Возвращаясь домой пьяным, не упустит Хаммаку случая пошалить: то по витрине камнем ахнет, чтобы поглядеть, как весело брызнут стекла. То к девкам начнет приставать. И здесь не в стороне Аткаль: битое стекло каблуком, каблуком; девке строптивой по шее, по шее: не ломайся, когда благороднорожденный волю свою изъявляет. Сказано: ложись, значит, ложись, хоть на траву, хоть на мостовую, хоть в сточную канаву. А после Хаммаку, глядишь, и сам к той же девке сунется. Иная быстро смекнет, которому из двоих отказать нельзя, а кто перетопчется. А другая, глядишь, и Аткалю даст. Но Аткаль в любом случае не в обиде. Нрав-то у него незлой.
Кроме того, замечено было, что Аткаль всегда оставался трезвее хозяина. Не было еще случая, чтобы не довел кровинушку до дома. И госпожа Китинну ценила молодого раба. Смотрела сквозь пальцы даже на мелкие кражи в доме (а такой грешок за Аткалем по незрелости лет водился). Сумел убедить ее раб в полезности своей, потому терпели его в хозяйстве. И даже пороли реже, чем следовало бы.
А следовало бы.
Хоть как брат был Аткаль для Хаммаку, а по глиняным таблицам все же числился его рабом.
Жили они в городе Сиппаре, в двух переходах от Вавилона. Невелик и скучен Сиппар.
Но и Сиппара достигает душное дыхание вавилонье, где все смешалось: тяжелые женские благовония и дымы кадильниц на многочисленных алтарях (ибо кому только не поклоняются в Вавилоне!), кисловатый дух человеческого пота и сытный чад от готовящихся блюд (ибо сытнее и вкуснее, чем в иных местах Земли, едят в Вавилоне)…
Каждый вдох, каждый выдох огромного города жадно ловит Хаммаку. Точно голодный на запах хлеба, тянется к любому слушку из столицы. И коростой от испарений Вавилона покрылась душа Хаммаку.
Все это видела мать, госпожа Китинну, хозяйка дома.

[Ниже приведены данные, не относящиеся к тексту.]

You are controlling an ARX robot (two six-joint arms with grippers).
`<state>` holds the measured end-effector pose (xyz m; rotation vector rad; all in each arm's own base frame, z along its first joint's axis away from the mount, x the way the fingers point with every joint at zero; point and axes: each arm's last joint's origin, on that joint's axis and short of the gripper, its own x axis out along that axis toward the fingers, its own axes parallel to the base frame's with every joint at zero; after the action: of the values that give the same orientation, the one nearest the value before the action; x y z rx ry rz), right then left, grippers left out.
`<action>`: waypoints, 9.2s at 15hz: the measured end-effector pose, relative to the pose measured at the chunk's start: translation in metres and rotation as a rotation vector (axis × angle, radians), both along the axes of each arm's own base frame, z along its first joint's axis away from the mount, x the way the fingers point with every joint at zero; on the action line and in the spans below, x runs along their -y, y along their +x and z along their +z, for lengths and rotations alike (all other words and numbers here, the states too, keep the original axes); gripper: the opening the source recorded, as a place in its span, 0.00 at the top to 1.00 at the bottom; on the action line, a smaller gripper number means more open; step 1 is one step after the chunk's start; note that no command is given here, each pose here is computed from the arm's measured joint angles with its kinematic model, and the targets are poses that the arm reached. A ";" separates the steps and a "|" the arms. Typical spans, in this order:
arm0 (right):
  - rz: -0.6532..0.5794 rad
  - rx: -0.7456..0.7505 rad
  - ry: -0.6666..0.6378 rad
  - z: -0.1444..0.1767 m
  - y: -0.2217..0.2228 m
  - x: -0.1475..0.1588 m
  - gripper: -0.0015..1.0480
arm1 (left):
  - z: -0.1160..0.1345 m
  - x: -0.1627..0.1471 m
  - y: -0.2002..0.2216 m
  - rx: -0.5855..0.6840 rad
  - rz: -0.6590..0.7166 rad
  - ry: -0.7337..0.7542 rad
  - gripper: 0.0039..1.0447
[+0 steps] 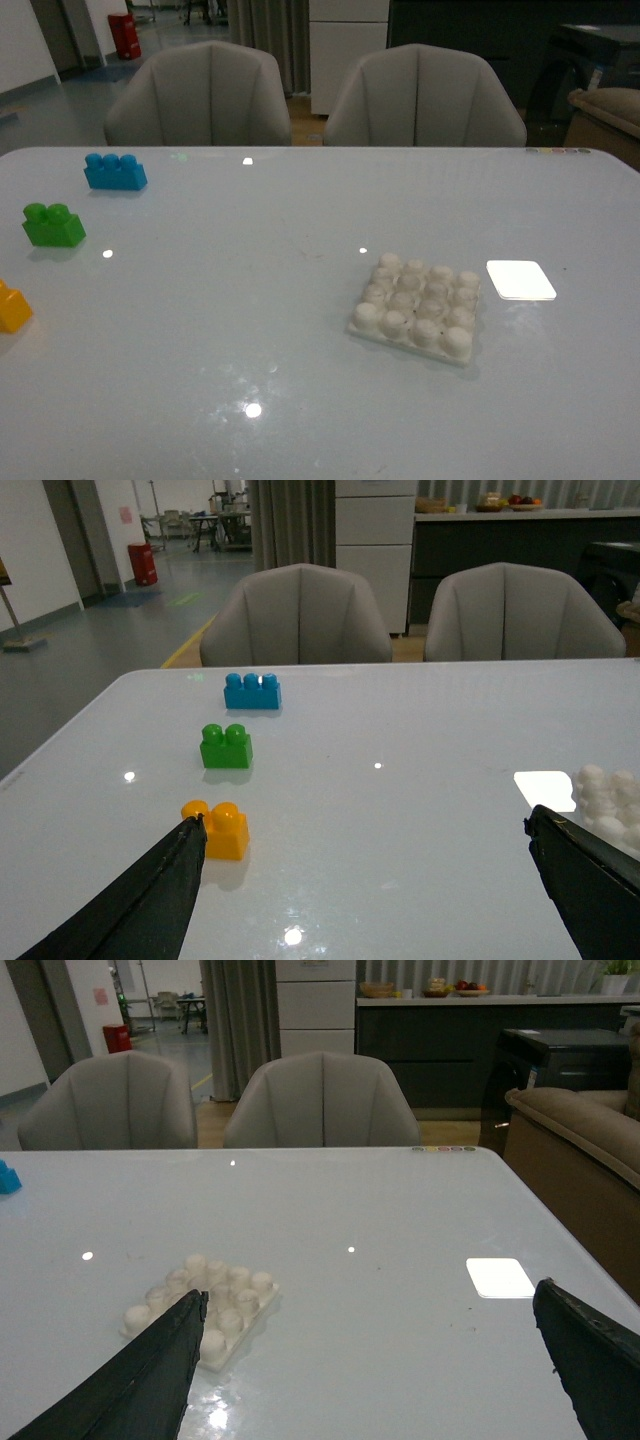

Каждый вечер возносила она горячие молитвы, обратясь лицом туда, где в громаде черных садов высились стены храма Эбаббарры.
И слушало обитавшее там божество.
– О Шамаш, Солнце Небес Вавилонии! – говорила старая женщина, и тяжелые золотые серьги качались среди черных с проседью, густых ее волос речи в такт. – Каждый день проходишь ты от Востока к Закату. Держишь путь от пределов Шаду, где поднимаешься с ложа твоего, до пределов Амурру, где ждет тебя новое ложе. Видишь с небес все, чинимое людьми, и нет ничего, что не было бы доступно божественному твоему взору. Потому назван ты богом Справедливости, Судьей Неподкупным.
Почтив такими словами божество, переходила мать Хаммаку к заботам, что тяжким камнем лежали у нее на сердце.
– Нынче же, в воскресенье, в день твой, принесу тебе еще одного ягненка, сосущего мать, и пусть кровь его прольется в твою честь на золотом алтаре. Убереги моего сына Хаммаку, удержи от бесчинств. Пусть бы поменьше таскался по девкам, не мотал бы деньги по кабакам. Полно тревоги сердце мое. Что будет, когда не станет рядом с ним матери? Кто позаботится о том, чтобы хватало ему и хлеба, и кефира, и сладких булочек с маком?
Не напрасны были тревоги госпожи Китинну. Скончалась в самом начале лета и похоронена была в семейном склепе, о котором сама же заранее и позаботилась, ибо слишком хорошо знала беспечный нрав своего сына.
К началу месяца арахсамну завершился траур по матери.
Унылое время простерлось над Сиппаром. Листья с деревьев облетели, снег выпал и тут же растаял. Под утро подмораживало.
Как раз наутро и гнал Хаммаку раба своего за пивом, либо за кефиром, смотря по тому, какой напиток употреблялся накануне. На гололедье, да с похмелья поскользнулся и грянул головой об асфальт несчастный Аткаль. И так умом не крепок, а тут совсем дурачком сделался. Пил себе пиво да улыбался под нос. Как будто ведомо ему что-то стало. Будто тайну ему какую-то доверили, и болтается эта тайна у него во рту, в зубы стучится – на волю просится.